EXERCISE PROMPT | Restate word for word the lines that begin the listing and end with the line holding "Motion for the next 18".

EXTRACTED RECORDS |
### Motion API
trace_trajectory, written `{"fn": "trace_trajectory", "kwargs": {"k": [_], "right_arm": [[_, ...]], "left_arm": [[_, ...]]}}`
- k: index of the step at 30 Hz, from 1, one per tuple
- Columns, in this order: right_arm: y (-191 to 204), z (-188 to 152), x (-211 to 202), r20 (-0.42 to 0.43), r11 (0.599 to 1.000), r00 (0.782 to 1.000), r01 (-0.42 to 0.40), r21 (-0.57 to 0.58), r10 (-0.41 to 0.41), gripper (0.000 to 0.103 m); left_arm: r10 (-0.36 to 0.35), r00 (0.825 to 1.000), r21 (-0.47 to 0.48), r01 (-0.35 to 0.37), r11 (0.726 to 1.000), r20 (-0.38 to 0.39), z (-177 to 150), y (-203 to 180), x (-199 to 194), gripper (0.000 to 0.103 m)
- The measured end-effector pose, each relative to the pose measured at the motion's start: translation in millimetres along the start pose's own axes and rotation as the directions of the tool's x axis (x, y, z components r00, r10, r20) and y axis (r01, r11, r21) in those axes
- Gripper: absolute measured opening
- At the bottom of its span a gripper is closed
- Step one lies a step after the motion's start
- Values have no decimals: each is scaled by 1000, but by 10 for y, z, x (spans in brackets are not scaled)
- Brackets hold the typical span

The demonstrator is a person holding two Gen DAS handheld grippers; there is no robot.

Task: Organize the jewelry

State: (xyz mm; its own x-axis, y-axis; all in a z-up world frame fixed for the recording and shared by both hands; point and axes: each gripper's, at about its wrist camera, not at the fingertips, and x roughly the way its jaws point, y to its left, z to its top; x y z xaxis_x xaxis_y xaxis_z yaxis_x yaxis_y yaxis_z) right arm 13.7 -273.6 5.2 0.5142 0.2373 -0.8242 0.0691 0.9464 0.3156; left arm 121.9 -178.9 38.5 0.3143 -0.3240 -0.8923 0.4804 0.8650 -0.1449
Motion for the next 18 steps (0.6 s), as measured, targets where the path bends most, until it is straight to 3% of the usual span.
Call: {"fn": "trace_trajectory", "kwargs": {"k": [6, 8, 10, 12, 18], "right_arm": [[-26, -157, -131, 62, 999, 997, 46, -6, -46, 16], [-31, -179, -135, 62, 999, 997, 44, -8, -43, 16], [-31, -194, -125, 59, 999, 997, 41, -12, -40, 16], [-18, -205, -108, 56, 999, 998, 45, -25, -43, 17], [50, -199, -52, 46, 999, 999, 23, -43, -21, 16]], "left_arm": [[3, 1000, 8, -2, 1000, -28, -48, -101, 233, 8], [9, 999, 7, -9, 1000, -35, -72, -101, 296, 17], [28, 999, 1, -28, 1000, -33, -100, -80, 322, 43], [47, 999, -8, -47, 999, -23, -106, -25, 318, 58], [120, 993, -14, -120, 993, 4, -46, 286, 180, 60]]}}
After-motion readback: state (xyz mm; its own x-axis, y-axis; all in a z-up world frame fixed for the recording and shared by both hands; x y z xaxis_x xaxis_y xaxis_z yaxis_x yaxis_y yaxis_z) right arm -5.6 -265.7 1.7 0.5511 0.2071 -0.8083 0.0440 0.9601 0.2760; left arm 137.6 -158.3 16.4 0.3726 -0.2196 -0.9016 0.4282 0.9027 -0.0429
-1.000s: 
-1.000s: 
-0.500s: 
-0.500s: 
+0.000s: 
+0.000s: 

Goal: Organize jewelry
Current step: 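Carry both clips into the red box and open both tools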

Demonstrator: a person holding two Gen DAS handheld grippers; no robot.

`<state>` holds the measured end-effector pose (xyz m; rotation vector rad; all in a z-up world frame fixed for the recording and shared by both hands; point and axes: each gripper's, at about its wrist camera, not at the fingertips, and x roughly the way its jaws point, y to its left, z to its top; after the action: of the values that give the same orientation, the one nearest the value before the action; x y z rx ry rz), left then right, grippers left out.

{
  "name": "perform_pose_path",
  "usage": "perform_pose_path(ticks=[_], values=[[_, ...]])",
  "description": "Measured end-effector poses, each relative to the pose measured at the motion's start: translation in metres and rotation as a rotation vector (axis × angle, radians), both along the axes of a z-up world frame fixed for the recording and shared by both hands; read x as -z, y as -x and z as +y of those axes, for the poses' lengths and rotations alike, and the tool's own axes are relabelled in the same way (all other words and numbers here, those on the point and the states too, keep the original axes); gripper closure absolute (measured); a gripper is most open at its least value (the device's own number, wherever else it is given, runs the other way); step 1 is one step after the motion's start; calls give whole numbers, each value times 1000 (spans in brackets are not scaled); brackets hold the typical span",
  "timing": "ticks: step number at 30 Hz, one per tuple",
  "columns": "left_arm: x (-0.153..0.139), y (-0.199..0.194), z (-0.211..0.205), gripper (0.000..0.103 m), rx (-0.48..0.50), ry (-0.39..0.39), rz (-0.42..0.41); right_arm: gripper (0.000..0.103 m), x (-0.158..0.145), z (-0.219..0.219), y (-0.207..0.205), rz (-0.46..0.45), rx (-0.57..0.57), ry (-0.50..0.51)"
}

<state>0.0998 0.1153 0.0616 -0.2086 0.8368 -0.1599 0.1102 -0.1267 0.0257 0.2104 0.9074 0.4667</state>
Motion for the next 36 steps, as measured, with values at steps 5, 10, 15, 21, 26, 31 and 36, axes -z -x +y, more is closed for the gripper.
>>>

COMPLETED TASK |
### Motion API
trace_trajectory, written `{"fn": "trace_trajectory", "kwargs": {"k": [_], "right_arm": [[_, ...]], "left_arm": [[_, ...]]}}`
- k: index of the step at 30 Hz, from 1, one per tuple
- Columns, in this order: right_arm: y (-191 to 204), z (-188 to 152), x (-211 to 202), r20 (-0.42 to 0.43), r11 (0.599 to 1.000), r00 (0.782 to 1.000), r01 (-0.42 to 0.40), r21 (-0.57 to 0.58), r10 (-0.41 to 0.41), gripper (0.000 to 0.103 m); left_arm: r10 (-0.36 to 0.35), r00 (0.825 to 1.000), r21 (-0.47 to 0.48), r01 (-0.35 to 0.37), r11 (0.726 to 1.000), r20 (-0.38 to 0.39), z (-177 to 150), y (-203 to 180), x (-199 to 194), gripper (0.000 to 0.103 m)
- The measured end-effector pose, each relative to the pose measured at the motion's start: translation in millimetres along the start pose's own axes and rotation as the directions of the tool's x axis (x, y, z components r00, r10, r20) and y axis (r01, r11, r21) in those axes
- Gripper: absolute measured opening
- At the bottom of its span a gripper is closed
- Step one lies a step after the motion's start
- Values have no decimals: each is scaled by 1000, but by 10 for y, z, x (spans in brackets are not scaled)
- Brackets hold the typical span

The demonstrator is a person holding two Gen DAS handheld grippers; there is no robot.

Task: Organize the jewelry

State: (xyz mm; its own x-axis, y-axis; all in a z-up world frame fixed for the recording and shared by both hands; point and axes: each gripper's, at about its wrist camera, not at the fingertips, and x roughly the way its jaws point, y to its left, z to its top; x y z xaxis_x xaxis_y xaxis_z yaxis_x yaxis_y yaxis_z) right arm 13.7 -273.6 5.2 0.5142 0.2373 -0.8242 0.0691 0.9464 0.3156; left arm 121.9 -178.9 38.5 0.3143 -0.3240 -0.8923 0.4804 0.8650 -0.1449
Motion for the next 18 steps (0.6 s), as measured, targets where the path bends most, until it is straight to 3% of the usual span.

The exercise asks for nothing more.